Start of EXERCISE DATA

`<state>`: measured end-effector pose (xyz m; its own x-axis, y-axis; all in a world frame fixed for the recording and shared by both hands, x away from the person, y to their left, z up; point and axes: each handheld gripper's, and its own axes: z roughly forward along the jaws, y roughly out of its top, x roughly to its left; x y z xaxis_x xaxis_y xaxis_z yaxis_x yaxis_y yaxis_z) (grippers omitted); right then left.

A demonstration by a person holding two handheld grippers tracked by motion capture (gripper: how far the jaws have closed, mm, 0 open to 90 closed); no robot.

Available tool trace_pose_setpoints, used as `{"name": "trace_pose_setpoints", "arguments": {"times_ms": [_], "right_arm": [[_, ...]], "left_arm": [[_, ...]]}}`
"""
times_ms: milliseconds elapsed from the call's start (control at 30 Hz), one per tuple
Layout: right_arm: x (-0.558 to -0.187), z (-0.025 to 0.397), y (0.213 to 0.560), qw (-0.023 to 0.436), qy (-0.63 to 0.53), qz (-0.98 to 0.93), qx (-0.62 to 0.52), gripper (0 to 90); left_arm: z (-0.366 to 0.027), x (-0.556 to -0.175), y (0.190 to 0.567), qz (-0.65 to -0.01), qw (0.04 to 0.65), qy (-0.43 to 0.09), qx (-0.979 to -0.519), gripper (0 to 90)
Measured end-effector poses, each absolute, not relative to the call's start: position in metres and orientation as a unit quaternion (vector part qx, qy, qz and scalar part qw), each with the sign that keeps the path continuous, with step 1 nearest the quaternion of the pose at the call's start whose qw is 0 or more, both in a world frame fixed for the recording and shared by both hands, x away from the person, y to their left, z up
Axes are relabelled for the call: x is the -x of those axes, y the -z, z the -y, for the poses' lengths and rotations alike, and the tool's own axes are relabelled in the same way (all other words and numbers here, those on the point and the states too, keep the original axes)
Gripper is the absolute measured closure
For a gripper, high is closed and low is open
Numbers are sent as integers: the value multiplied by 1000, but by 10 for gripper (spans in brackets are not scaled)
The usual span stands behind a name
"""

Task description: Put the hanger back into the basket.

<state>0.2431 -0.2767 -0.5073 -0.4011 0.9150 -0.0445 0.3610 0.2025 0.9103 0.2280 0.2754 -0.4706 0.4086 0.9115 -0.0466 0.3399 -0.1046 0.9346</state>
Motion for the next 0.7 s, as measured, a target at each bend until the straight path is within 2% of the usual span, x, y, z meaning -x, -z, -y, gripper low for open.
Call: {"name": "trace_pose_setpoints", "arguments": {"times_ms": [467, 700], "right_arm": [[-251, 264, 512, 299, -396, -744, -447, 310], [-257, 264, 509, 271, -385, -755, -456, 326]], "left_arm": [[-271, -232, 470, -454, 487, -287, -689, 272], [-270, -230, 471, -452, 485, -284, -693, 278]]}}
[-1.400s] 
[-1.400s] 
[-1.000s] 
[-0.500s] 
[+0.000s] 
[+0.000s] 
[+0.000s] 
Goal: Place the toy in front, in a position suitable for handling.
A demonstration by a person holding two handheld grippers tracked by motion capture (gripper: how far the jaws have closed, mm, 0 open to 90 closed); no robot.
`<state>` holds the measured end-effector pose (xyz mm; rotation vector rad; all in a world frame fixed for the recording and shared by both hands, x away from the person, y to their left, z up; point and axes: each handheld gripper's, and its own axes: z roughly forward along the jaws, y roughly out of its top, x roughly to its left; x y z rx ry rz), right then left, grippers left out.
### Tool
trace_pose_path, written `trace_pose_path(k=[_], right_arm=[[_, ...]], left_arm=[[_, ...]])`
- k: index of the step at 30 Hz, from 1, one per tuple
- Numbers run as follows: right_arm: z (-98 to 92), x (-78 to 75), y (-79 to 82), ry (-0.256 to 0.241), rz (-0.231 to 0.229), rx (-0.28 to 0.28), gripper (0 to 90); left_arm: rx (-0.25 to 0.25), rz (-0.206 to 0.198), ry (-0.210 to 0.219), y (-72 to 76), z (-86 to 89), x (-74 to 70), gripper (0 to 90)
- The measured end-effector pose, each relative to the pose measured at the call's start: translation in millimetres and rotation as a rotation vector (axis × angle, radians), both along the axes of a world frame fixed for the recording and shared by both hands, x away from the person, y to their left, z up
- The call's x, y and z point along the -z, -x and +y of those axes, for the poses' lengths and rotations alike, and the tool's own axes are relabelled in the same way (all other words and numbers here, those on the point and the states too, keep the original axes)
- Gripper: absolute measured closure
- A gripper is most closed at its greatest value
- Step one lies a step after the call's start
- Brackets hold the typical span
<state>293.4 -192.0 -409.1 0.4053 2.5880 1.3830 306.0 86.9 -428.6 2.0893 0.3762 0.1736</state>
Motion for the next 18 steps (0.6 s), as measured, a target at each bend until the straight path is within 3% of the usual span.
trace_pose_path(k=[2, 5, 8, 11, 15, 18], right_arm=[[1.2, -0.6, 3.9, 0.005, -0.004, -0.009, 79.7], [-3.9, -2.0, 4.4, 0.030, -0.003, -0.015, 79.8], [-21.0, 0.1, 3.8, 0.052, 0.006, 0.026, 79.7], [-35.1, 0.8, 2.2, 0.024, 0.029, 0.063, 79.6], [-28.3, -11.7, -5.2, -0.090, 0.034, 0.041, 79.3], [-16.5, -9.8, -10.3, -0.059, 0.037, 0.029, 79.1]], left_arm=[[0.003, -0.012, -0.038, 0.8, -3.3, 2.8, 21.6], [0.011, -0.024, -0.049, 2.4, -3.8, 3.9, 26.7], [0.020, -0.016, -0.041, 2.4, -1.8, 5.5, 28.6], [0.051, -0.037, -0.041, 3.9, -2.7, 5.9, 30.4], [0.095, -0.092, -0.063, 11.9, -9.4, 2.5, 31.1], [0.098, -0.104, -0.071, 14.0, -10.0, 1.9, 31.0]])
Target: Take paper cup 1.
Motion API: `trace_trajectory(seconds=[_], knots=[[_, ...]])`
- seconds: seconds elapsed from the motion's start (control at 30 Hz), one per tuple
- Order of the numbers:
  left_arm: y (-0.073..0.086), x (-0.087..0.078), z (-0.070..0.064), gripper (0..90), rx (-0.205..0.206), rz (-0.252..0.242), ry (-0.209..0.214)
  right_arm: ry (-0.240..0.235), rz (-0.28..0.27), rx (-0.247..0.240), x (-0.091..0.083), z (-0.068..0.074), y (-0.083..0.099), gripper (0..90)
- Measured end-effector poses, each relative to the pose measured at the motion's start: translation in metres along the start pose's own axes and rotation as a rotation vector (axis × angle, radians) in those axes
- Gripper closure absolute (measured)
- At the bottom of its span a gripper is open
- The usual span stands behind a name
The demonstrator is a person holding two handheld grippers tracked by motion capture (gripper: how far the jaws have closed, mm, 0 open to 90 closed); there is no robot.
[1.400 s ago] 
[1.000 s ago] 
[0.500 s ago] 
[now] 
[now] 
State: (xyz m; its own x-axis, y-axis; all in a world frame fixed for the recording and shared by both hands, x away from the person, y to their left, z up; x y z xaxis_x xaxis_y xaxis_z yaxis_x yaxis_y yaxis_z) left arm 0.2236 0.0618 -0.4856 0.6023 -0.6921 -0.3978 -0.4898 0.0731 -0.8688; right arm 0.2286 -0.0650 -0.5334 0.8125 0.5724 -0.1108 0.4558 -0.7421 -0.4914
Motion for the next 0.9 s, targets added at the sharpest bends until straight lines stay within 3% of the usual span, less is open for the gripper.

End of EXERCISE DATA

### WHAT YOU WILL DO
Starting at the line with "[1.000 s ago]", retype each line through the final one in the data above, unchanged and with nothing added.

### YOUR RESPONSE
[1.000 s ago] 
[0.500 s ago] 
[now] 
[now] 
State: (xyz m; its own x-axis, y-axis; all in a world frame fixed for the recording and shared by both hands, x away from the person, y to their left, z up; x y z xaxis_x xaxis_y xaxis_z yaxis_x yaxis_y yaxis_z) left arm 0.2236 0.0618 -0.4856 0.6023 -0.6921 -0.3978 -0.4898 0.0731 -0.8688; right arm 0.2286 -0.0650 -0.5334 0.8125 0.5724 -0.1108 0.4558 -0.7421 -0.4914
Motion for the next 0.9 s, targets added at the sharpest bends until straight lines stay within 3% of the usual span, less is open for the gripper.

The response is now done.